Tip three is about synching your mind and physiology. To begin, sit anywhere comfortable. As you rest your hands on your thighs, close them, but leave the pointer and middle finger together and pointing toward your knees. Then, at your own, easy, pace tap left, right, left, right you will feel calm come to you as you realign the rhythm your body had lost. Once used to this, tap anywhere: if you are filling out a deposit form at the bank, you can tap left and right on that countertop. The purpose being your hands rhythmically establishing balance.
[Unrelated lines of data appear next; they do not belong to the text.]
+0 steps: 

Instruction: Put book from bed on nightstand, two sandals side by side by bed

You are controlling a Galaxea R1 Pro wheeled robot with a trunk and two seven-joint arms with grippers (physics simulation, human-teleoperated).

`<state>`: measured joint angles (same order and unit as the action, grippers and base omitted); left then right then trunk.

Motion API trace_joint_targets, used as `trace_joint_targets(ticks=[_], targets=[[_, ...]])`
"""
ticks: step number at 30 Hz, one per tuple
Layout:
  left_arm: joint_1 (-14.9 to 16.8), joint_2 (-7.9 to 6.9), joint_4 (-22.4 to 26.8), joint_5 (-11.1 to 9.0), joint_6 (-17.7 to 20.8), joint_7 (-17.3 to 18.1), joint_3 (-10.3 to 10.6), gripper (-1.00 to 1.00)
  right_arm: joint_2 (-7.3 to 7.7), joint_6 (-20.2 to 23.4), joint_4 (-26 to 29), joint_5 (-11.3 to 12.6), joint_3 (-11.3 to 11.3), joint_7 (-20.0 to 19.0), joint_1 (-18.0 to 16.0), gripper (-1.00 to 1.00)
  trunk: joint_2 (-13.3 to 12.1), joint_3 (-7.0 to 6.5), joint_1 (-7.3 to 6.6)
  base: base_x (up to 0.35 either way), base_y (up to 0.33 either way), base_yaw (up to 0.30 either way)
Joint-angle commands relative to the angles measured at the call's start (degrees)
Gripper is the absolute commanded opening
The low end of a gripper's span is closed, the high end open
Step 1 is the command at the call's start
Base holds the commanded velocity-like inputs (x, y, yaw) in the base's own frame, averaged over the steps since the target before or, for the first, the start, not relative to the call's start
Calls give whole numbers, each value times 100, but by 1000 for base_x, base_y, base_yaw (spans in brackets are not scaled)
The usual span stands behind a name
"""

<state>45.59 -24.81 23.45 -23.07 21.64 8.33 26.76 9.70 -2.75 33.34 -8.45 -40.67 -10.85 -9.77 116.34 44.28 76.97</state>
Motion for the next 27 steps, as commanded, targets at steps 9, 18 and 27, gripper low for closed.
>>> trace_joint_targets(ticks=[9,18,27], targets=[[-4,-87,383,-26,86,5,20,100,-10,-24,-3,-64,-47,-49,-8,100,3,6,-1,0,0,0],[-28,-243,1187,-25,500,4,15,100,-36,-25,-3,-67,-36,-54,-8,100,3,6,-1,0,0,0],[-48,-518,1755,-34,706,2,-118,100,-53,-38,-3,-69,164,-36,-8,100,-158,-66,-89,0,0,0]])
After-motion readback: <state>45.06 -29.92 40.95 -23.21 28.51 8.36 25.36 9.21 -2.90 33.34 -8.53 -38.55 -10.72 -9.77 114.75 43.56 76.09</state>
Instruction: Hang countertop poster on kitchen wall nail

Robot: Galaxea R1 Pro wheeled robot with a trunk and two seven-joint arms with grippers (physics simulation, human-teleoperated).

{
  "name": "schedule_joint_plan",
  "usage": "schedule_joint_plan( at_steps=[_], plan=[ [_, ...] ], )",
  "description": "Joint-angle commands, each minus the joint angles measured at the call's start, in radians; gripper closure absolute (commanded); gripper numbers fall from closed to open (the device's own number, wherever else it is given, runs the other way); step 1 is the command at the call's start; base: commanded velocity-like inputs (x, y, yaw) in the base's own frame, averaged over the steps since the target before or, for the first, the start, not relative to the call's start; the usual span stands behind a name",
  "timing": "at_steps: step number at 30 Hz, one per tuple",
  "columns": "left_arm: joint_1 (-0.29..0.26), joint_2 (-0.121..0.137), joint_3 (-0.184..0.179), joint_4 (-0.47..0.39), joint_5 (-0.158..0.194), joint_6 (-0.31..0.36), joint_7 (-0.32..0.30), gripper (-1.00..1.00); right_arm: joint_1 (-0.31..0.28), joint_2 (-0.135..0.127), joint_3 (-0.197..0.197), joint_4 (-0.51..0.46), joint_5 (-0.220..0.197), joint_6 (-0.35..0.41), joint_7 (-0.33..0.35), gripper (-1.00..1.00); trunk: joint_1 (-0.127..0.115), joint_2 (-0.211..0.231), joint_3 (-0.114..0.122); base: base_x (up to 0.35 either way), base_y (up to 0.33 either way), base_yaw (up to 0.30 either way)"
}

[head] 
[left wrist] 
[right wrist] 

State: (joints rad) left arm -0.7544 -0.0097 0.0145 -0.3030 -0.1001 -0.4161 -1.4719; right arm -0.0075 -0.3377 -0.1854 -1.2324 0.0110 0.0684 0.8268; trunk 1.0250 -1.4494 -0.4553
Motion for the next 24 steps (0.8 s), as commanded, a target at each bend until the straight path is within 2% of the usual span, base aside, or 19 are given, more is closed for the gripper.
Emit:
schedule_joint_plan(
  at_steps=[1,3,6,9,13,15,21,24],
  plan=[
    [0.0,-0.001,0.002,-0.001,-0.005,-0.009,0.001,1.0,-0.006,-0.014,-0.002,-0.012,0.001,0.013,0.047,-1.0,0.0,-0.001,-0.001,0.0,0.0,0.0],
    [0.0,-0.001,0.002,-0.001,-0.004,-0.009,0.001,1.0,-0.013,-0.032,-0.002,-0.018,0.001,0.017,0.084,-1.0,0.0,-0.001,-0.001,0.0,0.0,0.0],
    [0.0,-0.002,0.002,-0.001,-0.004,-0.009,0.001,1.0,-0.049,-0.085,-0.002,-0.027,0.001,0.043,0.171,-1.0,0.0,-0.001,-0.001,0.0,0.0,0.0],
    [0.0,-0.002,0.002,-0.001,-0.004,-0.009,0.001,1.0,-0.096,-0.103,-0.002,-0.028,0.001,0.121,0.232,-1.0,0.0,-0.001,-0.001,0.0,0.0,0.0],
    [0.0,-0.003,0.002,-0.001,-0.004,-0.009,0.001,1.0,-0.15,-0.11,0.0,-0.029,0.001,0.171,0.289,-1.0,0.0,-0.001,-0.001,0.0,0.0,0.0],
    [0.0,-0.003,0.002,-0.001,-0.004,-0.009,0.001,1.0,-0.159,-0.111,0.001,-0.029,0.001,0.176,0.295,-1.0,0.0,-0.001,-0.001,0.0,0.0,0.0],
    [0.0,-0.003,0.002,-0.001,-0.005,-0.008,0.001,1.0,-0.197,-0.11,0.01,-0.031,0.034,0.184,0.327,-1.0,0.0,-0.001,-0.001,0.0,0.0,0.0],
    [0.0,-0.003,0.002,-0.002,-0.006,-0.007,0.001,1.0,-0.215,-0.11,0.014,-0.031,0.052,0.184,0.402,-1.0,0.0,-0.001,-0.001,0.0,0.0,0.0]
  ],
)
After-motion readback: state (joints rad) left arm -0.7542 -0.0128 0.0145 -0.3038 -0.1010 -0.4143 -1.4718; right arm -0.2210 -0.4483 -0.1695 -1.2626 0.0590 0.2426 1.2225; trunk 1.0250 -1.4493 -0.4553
The fourth tip is one used widely by counselors. It is important that you understand how to do this correctly, it is incredibly effective in establishing inner peace – mind, body and soul. Choose any comfortable place to sit. This time, pick an object in the room, any object, and begin to describe it. If I select a floor lamp, I would begin by saying, “This is a floor lamp, it is made of wrought iron. The base is square in shape … etc.” You must describe absolutely every detail about the object, later in the exercise I might say, “The way to turn it on or off is way at the top where I see a small black plastic round knob. I wonder if it just goes on and off, or if it is a three-way switch, I don’t know.” And so on. Once you have exhausted the description of one object, you might feel fine. If you need to center yourself even more, go to another object. What this does is it tells your brain what is real. It lets your physiological system understand that it does not have to be on red alert. Anxiety is generally tied to a misperception in the brain, taking a few moments to send the message, “I am in my house, nothing scary here!” can make for a calm, pleasant day. It is fine to practice this exercise elsewhere if you can get privacy and feel comfortable.
Beyond these tips are meditation classes, yoga, qi gong, journaling and other breathing exercises. Remember that you are in control of your body’s responses, not the other way around. If you feel anxiety bubbling up, take a break from whatever you are doing, no matter what it might be, and go someplace where you feel safe. Breathe through the straw, tap, do any of the exercises at a slow, steady pace. Nobody can dash through a few of the above tips and enjoy a calm result. Whatever you were doing will still be there when you are prepared.